The Nun Smitten in the Thigh

From the Golden Legend:  There was a nun named Mary which was sick at Tripolin, in the monastery of Mary Magdalene, and was smitten in the thigh so grievously that five months during they doubted that she would have died, and then she bethought her and prayed thus in herself: Lord God, I am not worthy to pray to thee ne to be heard of thee, but I pray my lord, St. Dominic, that he be mediator between thee and me, that he may get to me the benefit of health.

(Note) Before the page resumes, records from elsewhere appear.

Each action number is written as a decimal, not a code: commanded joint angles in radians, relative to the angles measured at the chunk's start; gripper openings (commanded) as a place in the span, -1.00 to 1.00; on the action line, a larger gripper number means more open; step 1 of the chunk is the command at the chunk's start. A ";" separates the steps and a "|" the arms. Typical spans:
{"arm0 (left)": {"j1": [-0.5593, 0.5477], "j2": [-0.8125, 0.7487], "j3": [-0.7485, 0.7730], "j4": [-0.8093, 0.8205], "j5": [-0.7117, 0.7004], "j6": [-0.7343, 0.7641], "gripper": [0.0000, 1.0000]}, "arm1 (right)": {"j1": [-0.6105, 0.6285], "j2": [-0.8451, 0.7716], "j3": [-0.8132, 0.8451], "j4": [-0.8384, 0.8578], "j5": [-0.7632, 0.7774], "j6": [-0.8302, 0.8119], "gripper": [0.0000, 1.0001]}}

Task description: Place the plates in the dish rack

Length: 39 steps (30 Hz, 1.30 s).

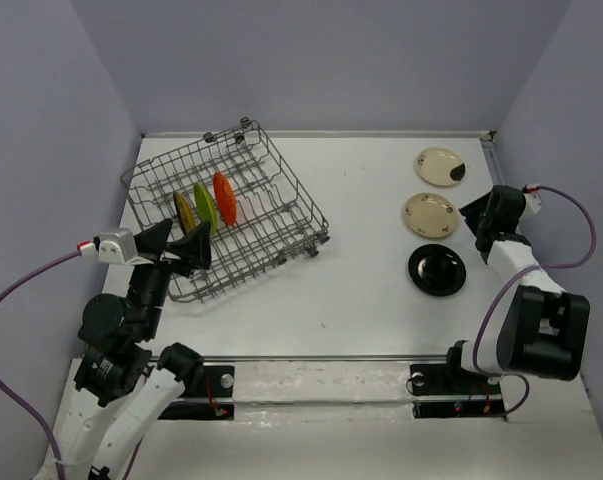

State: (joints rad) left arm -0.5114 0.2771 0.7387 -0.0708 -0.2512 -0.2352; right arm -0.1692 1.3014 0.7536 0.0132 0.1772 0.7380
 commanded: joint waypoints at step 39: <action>-0.009 0.004 -0.012 0.055 -0.022 0.027 0.98 | 0.240 0.093 0.202 -0.010 0.082 -0.184 -0.86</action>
State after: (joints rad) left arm -0.5282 0.2604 0.7326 -0.0711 -0.2646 -0.2245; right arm -0.1246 1.4754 0.8509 0.0242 0.0448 0.6437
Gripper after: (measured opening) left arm 0.990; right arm 0.101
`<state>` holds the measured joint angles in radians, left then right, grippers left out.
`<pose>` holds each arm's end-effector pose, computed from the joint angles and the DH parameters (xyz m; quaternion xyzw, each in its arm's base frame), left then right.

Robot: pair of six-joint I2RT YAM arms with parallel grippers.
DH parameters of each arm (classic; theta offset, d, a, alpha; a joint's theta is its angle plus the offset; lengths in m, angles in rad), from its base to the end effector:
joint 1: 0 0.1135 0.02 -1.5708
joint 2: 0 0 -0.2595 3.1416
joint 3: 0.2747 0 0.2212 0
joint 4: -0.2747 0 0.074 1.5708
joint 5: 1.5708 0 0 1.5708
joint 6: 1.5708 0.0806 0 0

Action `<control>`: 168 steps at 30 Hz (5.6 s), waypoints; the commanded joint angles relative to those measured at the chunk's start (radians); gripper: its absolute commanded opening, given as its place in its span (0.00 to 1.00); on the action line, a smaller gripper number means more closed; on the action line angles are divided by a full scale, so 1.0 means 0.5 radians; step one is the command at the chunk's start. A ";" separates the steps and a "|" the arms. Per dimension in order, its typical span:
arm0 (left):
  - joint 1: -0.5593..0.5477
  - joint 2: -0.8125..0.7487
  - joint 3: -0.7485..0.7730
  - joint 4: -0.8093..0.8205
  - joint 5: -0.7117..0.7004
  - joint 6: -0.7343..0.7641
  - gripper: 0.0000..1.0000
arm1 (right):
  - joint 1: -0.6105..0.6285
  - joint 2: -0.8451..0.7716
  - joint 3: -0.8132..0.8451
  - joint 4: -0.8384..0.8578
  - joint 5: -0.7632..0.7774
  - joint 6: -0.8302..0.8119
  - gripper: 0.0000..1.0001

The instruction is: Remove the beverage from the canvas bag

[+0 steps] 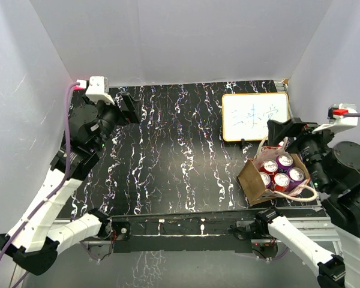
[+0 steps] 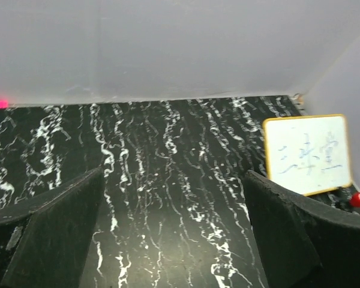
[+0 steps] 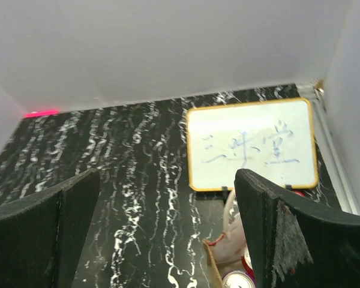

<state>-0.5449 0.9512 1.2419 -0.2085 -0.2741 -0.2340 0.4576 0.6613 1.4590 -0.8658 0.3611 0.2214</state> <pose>0.1885 -0.0887 0.4557 0.0046 0.6786 -0.1910 0.7092 0.0754 0.0054 0.4570 0.0370 0.7283 0.0999 0.6769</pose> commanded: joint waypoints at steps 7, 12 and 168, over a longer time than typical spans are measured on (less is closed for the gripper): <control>0.200 0.245 -0.109 0.144 -0.138 0.076 0.97 | -0.549 0.093 -0.402 0.082 -0.052 0.202 0.98; 0.198 0.315 -0.209 0.237 -0.193 0.132 0.97 | -0.760 0.101 -0.612 0.089 -0.132 0.269 0.98; -0.082 0.182 -0.664 0.788 -0.280 0.373 0.97 | -1.021 -0.365 -0.759 0.048 -0.391 0.770 0.07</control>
<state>-0.5797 1.0458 0.9157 0.1577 -0.4084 -0.0444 -0.0536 0.5308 1.0119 -1.0885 0.2806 0.6781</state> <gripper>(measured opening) 0.970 0.709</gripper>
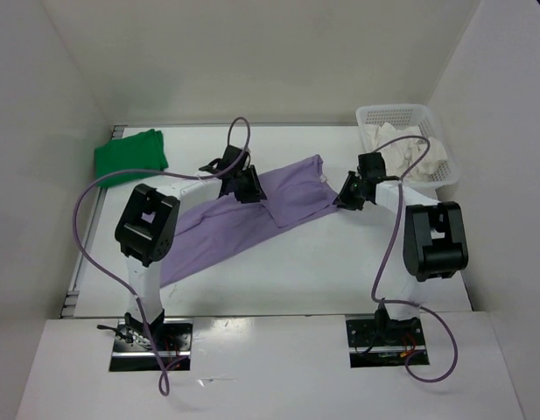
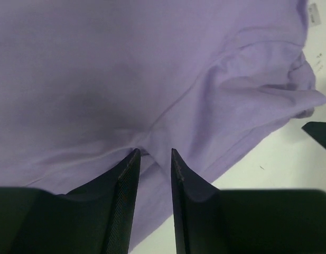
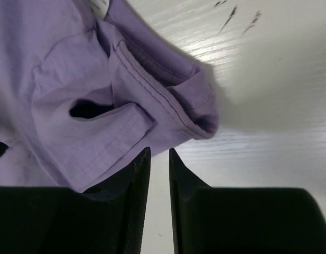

And when she had long prayed in tears she slept, and saw St. Dominic with two friars, that opened the curtain that hung afore her bed, and entered and said to her: Wherefore desirest thou so sore to be healed?
And she said: Sir, that I might more devoutly serve God.
And then he drew out his ointment, which was of sweet odour, from under his cope and anointed her thigh, and she was anon all whole and said: This ointment is much precious, sweet and light.
And when she demanded how it was made, he said to her: This ointment is the ointment of love, and is so precious that it may not be bought for no price. For in the gifts of God is none better than love, for there is nothing more precious than charity, but it is soon lost if it be not well kept.
Then he appeared to her sister that night, that slept in the dortour, saying, “I have healed thy sister,” which anon arose and ran thither and found her whole. And when she felt her anointed with sensible unction she wiped it with great reverence with a bundle of silk.
And when she had told all this to the abbess, to her sister, and to her confessor, and had showed the unction and bundle, they were smitten with the novelty of the savour, so sweet-smelling that it might not be compared to none other aromatic, and they kept that unction with great reverence.
How agreeable the place is unto God where the body of St. Dominic resteth, howbeit that many miracles be showed there. Yet one shall I say to you here and that shall suffice.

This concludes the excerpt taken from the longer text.